So common is the use of these instruments that you can order a book of them at your bank branch. What you receive is indistinguishable from a cheque except that it has, as it legally must, the word pagaré at the top of each leaf.

We have had a couple of encounters or near-misses with these items.

The first was in 2003 in which, following one and a half years of fruitless negotiations with a family of truly cantankerous and ill-willed first cousins over an inheritance (the seriousness with which they can take these battles here is evidenced by the legal title this writer has to two percent of an abandonned house in Tenerife), we finally got their attention by requesting arbitration by the courts. It woke them up and a deal was reached involving the purchase by myself and an aunt of the portion belonging to the contrary lot. The payment was: one certified cheque, the requisite pile of unrecorded cash and a pagaré dated four months later.

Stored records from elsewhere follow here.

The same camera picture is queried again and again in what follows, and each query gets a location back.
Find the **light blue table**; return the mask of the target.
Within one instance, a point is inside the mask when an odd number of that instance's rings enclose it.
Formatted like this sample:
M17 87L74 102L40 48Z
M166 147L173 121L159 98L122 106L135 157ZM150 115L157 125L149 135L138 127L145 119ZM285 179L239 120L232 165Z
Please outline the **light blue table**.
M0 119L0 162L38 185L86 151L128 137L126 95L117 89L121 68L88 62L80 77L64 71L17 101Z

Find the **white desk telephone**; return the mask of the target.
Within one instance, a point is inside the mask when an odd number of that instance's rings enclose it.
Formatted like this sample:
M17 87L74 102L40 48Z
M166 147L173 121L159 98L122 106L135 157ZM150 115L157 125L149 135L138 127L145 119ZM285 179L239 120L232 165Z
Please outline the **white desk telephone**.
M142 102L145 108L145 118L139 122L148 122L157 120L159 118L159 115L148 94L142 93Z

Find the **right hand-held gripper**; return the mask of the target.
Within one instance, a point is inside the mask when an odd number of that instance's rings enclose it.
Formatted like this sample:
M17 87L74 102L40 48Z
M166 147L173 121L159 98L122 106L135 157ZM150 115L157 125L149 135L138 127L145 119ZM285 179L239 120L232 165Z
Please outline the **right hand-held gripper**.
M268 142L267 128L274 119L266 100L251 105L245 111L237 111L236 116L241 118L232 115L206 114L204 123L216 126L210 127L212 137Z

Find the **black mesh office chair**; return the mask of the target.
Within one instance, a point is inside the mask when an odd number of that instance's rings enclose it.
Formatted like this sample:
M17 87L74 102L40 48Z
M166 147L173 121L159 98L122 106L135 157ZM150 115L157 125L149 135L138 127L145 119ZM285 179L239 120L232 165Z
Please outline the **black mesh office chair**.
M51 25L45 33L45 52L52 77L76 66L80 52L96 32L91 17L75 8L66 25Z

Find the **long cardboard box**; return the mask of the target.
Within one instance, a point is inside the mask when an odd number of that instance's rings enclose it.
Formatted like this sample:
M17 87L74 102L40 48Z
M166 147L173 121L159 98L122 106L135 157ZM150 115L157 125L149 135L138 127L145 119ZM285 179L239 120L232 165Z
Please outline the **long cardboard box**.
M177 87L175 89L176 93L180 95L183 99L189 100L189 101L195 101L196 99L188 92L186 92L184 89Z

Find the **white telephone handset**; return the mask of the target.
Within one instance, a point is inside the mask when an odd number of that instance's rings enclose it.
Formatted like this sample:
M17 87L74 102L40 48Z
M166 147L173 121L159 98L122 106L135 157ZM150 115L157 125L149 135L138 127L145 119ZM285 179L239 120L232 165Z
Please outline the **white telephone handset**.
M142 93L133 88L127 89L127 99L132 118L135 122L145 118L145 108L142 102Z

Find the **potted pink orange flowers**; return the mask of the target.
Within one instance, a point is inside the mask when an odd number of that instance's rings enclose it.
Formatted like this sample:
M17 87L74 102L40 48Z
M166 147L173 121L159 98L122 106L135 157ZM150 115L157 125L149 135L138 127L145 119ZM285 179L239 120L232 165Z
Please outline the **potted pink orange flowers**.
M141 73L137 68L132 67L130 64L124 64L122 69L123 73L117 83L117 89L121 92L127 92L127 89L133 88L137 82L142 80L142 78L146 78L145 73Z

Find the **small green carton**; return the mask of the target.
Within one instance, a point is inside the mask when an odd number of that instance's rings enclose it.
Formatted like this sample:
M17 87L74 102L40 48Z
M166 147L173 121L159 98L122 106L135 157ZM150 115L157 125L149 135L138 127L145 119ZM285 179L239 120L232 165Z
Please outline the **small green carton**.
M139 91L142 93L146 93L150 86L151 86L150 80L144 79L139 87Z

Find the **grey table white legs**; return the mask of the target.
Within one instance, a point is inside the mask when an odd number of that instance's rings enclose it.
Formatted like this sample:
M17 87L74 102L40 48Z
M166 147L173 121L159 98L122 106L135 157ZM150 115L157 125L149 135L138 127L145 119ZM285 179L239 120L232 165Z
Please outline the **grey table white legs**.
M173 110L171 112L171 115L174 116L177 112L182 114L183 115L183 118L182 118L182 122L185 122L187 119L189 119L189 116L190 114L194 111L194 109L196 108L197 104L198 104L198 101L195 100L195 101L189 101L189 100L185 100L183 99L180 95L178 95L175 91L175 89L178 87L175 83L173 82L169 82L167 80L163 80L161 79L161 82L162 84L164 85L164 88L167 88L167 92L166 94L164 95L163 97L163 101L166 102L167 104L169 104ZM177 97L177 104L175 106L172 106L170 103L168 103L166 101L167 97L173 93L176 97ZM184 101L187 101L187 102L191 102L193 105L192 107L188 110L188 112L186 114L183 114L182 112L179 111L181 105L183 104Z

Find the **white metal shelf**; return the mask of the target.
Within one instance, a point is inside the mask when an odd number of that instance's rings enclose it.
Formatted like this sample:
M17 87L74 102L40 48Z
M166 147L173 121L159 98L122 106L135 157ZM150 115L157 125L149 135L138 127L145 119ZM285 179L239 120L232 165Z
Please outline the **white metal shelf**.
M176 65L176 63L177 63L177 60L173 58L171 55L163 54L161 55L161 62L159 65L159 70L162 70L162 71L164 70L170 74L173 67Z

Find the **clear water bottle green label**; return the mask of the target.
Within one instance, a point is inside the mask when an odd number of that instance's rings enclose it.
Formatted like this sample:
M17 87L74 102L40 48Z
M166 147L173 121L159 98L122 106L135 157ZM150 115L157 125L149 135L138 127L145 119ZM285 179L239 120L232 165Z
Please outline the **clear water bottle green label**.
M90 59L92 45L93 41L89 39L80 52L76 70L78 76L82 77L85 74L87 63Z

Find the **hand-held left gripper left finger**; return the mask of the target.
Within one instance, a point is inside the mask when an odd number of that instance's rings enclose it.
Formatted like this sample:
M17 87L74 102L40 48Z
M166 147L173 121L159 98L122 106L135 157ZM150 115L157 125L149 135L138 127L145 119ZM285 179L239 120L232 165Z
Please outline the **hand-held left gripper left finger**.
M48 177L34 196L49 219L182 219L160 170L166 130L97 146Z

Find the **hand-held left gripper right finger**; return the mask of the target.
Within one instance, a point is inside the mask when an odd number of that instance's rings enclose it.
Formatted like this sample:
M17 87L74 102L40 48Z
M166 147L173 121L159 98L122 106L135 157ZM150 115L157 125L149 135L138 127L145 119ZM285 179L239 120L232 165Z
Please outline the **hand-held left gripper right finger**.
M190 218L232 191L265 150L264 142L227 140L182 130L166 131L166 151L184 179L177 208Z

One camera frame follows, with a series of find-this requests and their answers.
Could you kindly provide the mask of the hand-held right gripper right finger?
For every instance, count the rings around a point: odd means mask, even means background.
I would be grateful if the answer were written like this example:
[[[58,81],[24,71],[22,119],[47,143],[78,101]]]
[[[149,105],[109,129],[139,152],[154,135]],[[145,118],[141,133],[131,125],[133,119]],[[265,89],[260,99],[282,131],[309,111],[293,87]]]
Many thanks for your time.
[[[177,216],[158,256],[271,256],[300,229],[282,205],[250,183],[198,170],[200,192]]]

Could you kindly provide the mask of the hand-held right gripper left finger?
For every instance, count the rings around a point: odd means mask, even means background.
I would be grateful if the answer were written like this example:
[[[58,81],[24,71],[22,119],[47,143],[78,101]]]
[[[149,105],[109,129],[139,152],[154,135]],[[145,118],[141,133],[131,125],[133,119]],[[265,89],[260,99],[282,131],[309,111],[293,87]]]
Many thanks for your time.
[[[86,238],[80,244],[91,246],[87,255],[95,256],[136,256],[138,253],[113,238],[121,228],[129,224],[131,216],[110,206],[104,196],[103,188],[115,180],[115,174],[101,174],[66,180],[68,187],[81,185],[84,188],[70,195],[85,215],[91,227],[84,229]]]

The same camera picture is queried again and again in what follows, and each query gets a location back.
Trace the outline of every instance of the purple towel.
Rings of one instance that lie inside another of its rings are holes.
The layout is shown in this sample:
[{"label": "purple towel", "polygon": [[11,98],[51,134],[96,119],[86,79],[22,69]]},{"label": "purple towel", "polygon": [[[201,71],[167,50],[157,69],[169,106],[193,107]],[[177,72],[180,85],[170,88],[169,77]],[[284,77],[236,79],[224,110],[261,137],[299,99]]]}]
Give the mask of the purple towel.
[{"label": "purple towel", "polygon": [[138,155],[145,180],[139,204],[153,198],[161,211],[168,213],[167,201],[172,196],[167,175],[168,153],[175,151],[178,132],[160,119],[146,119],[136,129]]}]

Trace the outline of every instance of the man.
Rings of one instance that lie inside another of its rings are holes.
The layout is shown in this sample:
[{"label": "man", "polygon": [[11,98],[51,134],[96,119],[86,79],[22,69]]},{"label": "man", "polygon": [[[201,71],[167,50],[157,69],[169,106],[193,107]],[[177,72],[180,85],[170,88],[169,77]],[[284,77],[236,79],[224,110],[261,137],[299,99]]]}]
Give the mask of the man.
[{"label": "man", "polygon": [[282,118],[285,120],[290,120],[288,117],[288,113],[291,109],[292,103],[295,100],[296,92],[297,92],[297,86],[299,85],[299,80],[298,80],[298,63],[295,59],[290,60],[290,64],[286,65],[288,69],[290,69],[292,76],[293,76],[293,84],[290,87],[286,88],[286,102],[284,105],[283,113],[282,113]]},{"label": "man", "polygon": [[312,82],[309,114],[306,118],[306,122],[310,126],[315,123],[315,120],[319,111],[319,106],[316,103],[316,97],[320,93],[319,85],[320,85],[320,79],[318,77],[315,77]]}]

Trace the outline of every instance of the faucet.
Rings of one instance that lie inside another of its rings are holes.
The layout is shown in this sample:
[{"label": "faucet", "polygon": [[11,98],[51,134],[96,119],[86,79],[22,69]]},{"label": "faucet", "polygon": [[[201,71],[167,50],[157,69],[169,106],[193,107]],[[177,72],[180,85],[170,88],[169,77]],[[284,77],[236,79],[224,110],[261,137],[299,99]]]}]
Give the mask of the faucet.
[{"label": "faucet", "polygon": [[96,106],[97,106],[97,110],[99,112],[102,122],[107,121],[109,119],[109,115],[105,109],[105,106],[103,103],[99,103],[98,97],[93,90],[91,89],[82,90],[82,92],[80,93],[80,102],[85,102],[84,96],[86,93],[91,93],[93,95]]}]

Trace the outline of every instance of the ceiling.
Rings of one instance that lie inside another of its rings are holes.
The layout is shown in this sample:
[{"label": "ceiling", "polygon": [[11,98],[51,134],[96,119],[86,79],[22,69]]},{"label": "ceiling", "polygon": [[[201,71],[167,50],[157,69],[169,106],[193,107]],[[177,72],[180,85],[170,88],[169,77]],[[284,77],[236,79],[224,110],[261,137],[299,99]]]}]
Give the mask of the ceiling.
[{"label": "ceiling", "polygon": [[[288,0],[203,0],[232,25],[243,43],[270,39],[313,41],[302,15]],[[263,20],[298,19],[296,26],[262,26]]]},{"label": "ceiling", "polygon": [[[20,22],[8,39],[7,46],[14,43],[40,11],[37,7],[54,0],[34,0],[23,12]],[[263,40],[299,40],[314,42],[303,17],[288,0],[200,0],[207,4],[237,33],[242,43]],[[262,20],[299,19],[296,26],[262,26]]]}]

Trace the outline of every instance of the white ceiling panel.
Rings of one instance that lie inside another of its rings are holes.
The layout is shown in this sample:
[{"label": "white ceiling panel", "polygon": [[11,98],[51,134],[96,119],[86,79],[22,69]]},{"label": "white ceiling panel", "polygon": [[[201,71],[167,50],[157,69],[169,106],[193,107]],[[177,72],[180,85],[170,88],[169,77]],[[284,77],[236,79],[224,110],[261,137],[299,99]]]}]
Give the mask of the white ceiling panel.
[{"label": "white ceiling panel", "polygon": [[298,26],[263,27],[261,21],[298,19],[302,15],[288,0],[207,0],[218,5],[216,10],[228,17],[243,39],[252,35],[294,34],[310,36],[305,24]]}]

Note that we were sternly warned by a disinterested and knowledgeable party to make sure the money was in the bank on the day it came due. Failing to do so would not have been a simple case of bouncing a cheque.

The second case (perhaps mentioned in regret as it would have relieved us of the current eternal wait for the rain to stop and olive picking to begin), which never came to fruition because we couldn't agree on a price, involved discussions to sell a property two years ago. The circumstances were that the buyer, whom we knew well, did not want to take on a mortgage - preferring instead to pay in annual instalments - and the writer did not wish to see the transaction make it to the property registry until 2012. The obvious solution was a well written contract, a first payment by cheque, the requisite envelope full of 500's, and five pagarés.

*Rumasa advertises these things on television and the national press. The latest issue, according to the publicity, is in fact secured - by the liquid contents of brandy and wine bodegas which they own. Their claimed value? Something over one billion euros.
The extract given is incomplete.